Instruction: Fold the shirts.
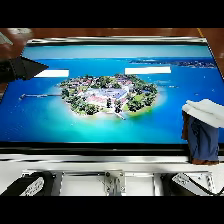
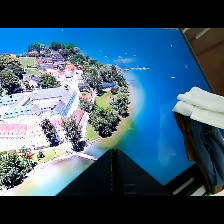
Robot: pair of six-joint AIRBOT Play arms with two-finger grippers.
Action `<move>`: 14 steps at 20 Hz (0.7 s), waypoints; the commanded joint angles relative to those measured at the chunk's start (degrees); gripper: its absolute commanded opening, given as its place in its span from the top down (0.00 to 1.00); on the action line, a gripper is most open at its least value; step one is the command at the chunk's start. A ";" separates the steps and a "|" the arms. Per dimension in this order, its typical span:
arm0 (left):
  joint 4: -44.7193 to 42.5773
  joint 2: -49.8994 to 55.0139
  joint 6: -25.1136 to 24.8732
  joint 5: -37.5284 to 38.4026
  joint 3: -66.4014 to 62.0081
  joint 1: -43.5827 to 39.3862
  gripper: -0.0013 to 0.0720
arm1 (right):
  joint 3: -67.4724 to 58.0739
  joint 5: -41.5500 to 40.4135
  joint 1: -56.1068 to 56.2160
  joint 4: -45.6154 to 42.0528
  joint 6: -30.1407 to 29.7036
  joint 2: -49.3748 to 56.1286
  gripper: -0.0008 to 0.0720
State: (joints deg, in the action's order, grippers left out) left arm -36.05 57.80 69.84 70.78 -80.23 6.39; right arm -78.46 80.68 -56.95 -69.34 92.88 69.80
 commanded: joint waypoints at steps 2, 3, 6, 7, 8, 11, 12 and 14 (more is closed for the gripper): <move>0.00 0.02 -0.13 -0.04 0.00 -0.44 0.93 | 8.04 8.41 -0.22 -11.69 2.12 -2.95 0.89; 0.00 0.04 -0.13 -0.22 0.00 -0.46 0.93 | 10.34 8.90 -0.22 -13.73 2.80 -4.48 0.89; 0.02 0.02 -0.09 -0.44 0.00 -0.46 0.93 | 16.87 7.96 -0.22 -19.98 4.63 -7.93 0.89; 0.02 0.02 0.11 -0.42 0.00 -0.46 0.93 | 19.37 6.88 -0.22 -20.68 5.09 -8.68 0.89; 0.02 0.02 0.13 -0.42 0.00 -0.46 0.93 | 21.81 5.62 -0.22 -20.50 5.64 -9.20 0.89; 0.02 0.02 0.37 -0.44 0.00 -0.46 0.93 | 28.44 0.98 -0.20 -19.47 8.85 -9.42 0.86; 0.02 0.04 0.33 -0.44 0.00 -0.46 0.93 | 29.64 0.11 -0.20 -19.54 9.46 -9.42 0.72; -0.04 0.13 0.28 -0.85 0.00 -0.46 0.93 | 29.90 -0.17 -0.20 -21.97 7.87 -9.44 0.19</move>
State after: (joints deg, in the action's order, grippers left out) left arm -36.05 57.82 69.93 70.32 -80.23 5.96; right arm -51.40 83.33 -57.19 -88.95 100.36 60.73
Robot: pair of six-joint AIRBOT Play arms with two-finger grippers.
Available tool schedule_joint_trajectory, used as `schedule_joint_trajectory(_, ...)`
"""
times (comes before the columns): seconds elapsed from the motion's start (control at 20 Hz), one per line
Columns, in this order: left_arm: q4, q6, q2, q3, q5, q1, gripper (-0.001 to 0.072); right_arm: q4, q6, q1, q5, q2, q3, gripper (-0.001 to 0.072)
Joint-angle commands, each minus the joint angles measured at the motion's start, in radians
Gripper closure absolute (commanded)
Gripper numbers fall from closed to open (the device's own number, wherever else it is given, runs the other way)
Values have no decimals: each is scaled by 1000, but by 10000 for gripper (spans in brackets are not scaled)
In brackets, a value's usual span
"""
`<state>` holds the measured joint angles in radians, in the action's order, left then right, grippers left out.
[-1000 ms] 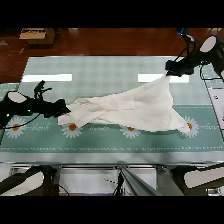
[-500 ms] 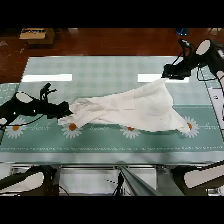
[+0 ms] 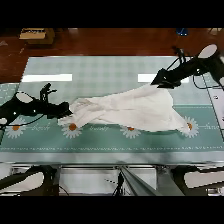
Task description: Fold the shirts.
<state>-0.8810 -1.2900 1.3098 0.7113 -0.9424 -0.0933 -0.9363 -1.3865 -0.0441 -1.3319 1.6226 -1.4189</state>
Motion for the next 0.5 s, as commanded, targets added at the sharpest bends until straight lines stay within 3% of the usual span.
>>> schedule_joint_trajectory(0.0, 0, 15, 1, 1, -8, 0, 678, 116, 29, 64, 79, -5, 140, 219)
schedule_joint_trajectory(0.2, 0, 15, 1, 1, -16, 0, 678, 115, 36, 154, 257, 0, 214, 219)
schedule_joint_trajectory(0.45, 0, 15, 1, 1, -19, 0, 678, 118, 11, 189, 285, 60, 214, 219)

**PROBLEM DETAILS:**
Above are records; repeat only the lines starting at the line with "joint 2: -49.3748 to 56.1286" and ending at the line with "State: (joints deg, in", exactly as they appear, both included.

**EXERCISE OUTPUT:**
  joint 2: -49.3748 to 56.1286
  gripper: -0.0008 to 0.0720
State: (joints deg, in the action's order, grippers left out) left arm -36.05 57.80 69.84 70.78 -80.23 6.39; right arm -78.46 80.68 -56.95 -69.34 92.88 69.80

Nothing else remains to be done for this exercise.